### Data to examine

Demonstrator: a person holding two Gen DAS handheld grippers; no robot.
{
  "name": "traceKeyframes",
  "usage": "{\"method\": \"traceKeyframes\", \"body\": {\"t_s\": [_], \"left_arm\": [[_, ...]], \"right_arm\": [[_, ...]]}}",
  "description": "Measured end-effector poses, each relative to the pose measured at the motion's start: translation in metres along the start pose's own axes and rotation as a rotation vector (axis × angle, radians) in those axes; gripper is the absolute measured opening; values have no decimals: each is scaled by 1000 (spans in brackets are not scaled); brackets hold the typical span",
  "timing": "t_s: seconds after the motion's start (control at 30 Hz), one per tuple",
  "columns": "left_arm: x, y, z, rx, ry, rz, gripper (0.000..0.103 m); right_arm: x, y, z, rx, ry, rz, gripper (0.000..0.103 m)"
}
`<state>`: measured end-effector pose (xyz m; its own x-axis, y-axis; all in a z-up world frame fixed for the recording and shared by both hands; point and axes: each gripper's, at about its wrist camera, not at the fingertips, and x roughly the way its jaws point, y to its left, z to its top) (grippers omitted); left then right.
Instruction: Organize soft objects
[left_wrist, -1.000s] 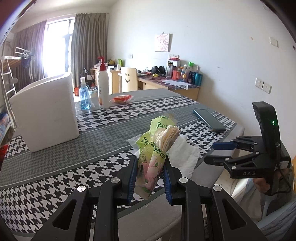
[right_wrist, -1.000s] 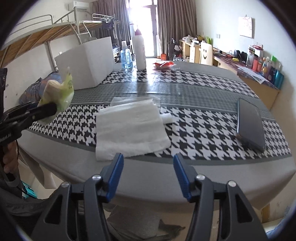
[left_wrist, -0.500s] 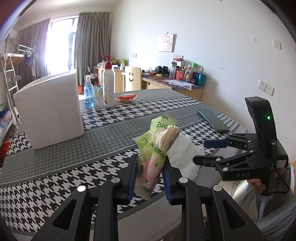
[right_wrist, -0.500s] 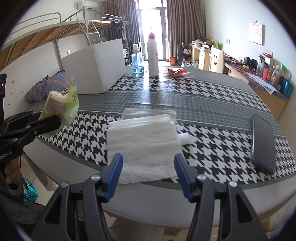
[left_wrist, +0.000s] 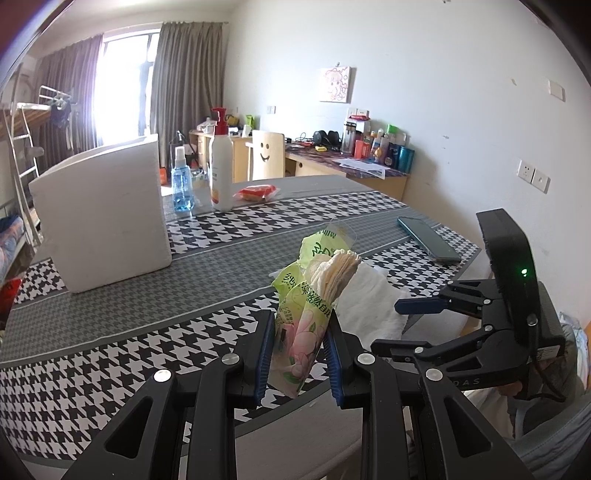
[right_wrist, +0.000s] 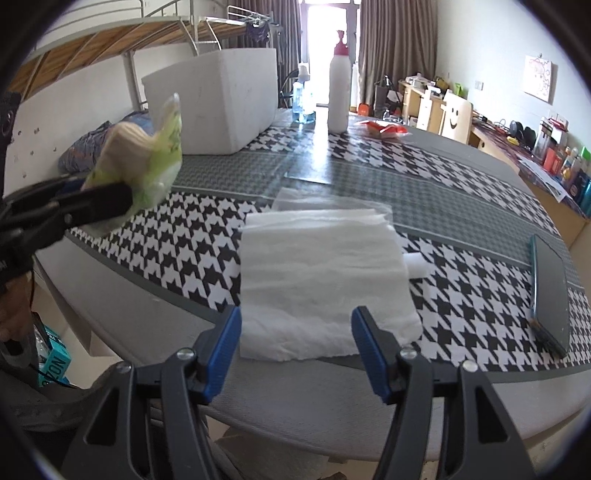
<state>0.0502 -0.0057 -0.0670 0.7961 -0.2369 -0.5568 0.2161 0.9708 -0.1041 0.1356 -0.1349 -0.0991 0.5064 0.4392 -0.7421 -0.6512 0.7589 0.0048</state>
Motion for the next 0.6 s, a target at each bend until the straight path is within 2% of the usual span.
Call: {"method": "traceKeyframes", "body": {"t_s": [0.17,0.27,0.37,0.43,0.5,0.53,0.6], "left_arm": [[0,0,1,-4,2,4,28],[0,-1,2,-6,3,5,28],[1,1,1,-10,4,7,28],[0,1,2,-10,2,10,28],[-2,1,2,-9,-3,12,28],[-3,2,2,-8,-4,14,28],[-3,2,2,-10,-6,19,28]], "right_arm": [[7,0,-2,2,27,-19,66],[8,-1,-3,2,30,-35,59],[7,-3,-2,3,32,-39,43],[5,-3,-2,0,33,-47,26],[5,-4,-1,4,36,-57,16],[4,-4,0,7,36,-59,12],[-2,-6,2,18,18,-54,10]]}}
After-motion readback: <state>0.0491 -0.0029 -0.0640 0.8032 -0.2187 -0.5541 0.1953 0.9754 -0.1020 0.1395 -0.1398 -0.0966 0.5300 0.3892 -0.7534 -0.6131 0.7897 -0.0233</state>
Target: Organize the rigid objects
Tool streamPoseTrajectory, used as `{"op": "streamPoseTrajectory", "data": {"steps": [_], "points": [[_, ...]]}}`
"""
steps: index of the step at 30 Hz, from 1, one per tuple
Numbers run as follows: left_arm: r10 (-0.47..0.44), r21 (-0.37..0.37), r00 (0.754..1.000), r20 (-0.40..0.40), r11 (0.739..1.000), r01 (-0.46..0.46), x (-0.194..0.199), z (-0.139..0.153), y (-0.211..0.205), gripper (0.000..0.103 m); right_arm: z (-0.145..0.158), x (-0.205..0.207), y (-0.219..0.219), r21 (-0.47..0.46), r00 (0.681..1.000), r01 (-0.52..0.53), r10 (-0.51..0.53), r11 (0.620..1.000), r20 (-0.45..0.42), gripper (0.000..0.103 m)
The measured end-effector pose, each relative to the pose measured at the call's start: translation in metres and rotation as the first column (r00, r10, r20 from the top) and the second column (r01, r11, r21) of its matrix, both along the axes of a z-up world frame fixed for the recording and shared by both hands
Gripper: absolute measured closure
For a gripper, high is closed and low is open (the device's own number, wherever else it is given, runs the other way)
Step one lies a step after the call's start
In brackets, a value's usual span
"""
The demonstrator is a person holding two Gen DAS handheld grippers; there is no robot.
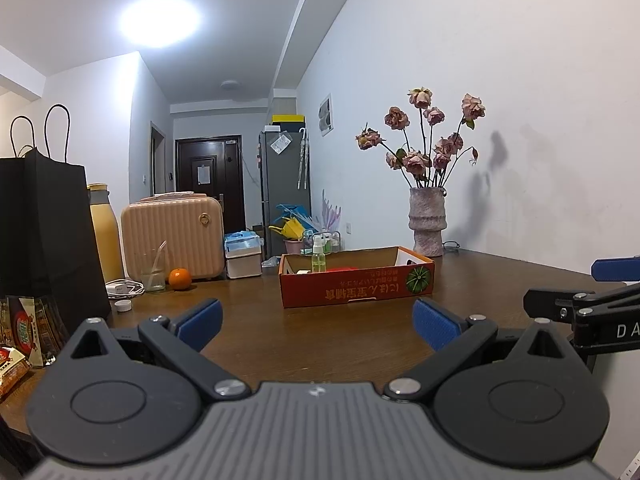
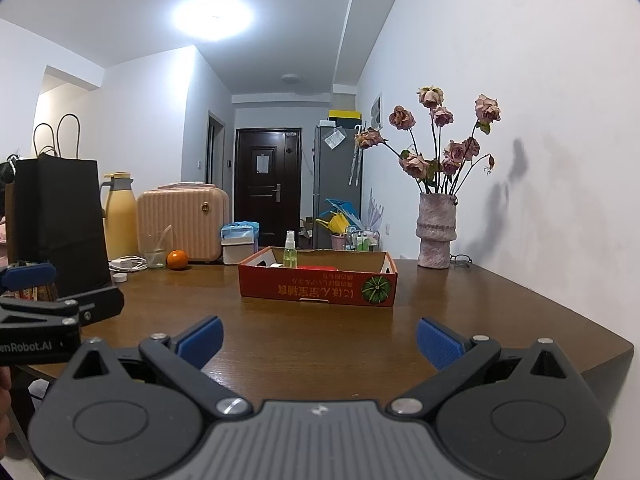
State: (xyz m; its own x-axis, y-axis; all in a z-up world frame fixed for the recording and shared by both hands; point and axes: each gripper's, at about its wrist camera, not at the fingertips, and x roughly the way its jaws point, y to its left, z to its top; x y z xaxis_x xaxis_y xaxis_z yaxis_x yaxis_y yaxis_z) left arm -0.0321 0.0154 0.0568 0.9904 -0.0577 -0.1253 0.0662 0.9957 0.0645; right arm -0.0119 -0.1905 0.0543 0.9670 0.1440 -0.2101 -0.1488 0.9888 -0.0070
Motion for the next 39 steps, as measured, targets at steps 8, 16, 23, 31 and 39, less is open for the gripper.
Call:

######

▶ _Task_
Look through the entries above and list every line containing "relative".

▶ _Problem solution_
  "description": "Measured end-effector poses, each relative to the pose measured at the motion's start: translation in metres along the start pose's own axes and rotation as a rotation vector (axis × angle, radians) in those axes; gripper is the absolute measured opening; values have no decimals: each is scaled by 1000 (spans in brackets are not scaled); brackets hold the typical span",
The measured end-effector pose, each relative to the pose measured at the call's start: translation in metres and rotation as the first column (r00, r10, r20 from the top) and the second column (r01, r11, r21) of its matrix, both along the axes of a z-up world frame fixed for the recording and shared by both hands

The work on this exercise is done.